In this post I will show you how to install a Kubernetes cluster in a secure way with.

Parts of the K8S Security Lab series

Container Runetime Security
Advanced Kernel Security
Network Security
Secure Kubernetes Install
User Security
Image Security
  • Part1: Image security Admission Controller
  • Part2: Image security Admission Controller V2
  • Part3: Image security Admission Controller V3
  • Part4: Continuous Image security
  • Part5: trivy-operator 1.0
  • Part6: trivy-operator 2.1: Trivy-operator is now an Admisssion controller too!!!
  • Part7: trivy-operator 2.2: Patch release for Admisssion controller
  • Part8: trivy-operator 2.3: Patch release for Admisssion controller
  • Part8: trivy-operator 2.4: Patch release for Admisssion controller
  • Part8: trivy-operator 2.5: Patch release for Admisssion controller
  • Part9_ Image Signature Verification with Connaisseur
  • Part10: Image Signature Verification with Connaisseur 2.0
  • Part11: Image Signature Verification with Kyverno
  • Part12: How to use imagePullSecrets cluster-wide??
  • Part13: Automatically change registry in pod definition
  • Part14: ArgoCD auto image updater
    Pod Security
    Secret Security
    Monitoring and Observability
    Backup

    I will start wit an Almalinux 9. Wirst I will install the nececary packages end enable repositories. TheI will upgrade the system to the latest package versions.

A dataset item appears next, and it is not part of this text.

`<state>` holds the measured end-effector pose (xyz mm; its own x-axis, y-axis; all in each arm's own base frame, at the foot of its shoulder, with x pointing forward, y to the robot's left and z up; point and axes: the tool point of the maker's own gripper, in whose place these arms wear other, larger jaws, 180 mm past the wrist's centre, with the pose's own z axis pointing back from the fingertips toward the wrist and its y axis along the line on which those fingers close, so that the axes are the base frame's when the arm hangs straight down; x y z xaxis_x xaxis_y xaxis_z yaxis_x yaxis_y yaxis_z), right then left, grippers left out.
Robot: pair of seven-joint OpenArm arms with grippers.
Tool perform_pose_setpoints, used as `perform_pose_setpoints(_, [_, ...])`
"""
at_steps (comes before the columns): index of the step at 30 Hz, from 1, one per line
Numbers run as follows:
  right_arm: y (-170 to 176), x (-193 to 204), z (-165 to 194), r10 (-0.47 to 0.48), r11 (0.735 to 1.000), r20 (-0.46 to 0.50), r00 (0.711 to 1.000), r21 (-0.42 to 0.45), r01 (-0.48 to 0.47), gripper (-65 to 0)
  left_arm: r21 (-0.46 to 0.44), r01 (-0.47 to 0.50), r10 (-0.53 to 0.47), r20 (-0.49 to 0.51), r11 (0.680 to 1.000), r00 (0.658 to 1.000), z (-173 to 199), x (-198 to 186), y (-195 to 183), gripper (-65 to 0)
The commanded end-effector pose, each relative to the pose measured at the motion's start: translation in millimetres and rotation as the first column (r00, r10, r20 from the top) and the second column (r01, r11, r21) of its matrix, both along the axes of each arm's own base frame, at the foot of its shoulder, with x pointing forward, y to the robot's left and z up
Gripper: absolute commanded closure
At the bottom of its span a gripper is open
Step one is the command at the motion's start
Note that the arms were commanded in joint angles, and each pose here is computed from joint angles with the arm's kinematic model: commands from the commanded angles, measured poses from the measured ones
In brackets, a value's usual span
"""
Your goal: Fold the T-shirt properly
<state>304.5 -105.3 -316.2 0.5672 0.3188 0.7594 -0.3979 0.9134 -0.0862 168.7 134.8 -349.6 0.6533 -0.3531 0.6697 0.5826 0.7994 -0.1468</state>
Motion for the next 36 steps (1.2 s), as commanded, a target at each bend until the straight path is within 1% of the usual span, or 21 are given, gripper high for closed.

    dnf config-manager --set-enabled crb
    dnf install -y epel-release
    dnf install -y nano wget
    dnf upgrade -y
    

    Selinux and Firewall Config

    systemctl enable firewalld
    systemctl start firewalld
    
    # Check selinux enabled
    sestatus
    
    # Resoult
    SELinux status:                 enabled
    SELinuxfs mount:                /sys/fs/selinux
    SELinux root directory:         /etc/selinux
    Loaded policy name:             targeted
    Current mode:                   enforcing
    Mode from config file:          enforcing
    Policy MLS status:              enabled
    Policy deny_unknown status:     allowed
    Memory protection checking:     actual (secure)
    Max kernel policy version:      33
    

    Now that we enabéed the firewall we will create the nececary firewall rules for the Kubernetes components.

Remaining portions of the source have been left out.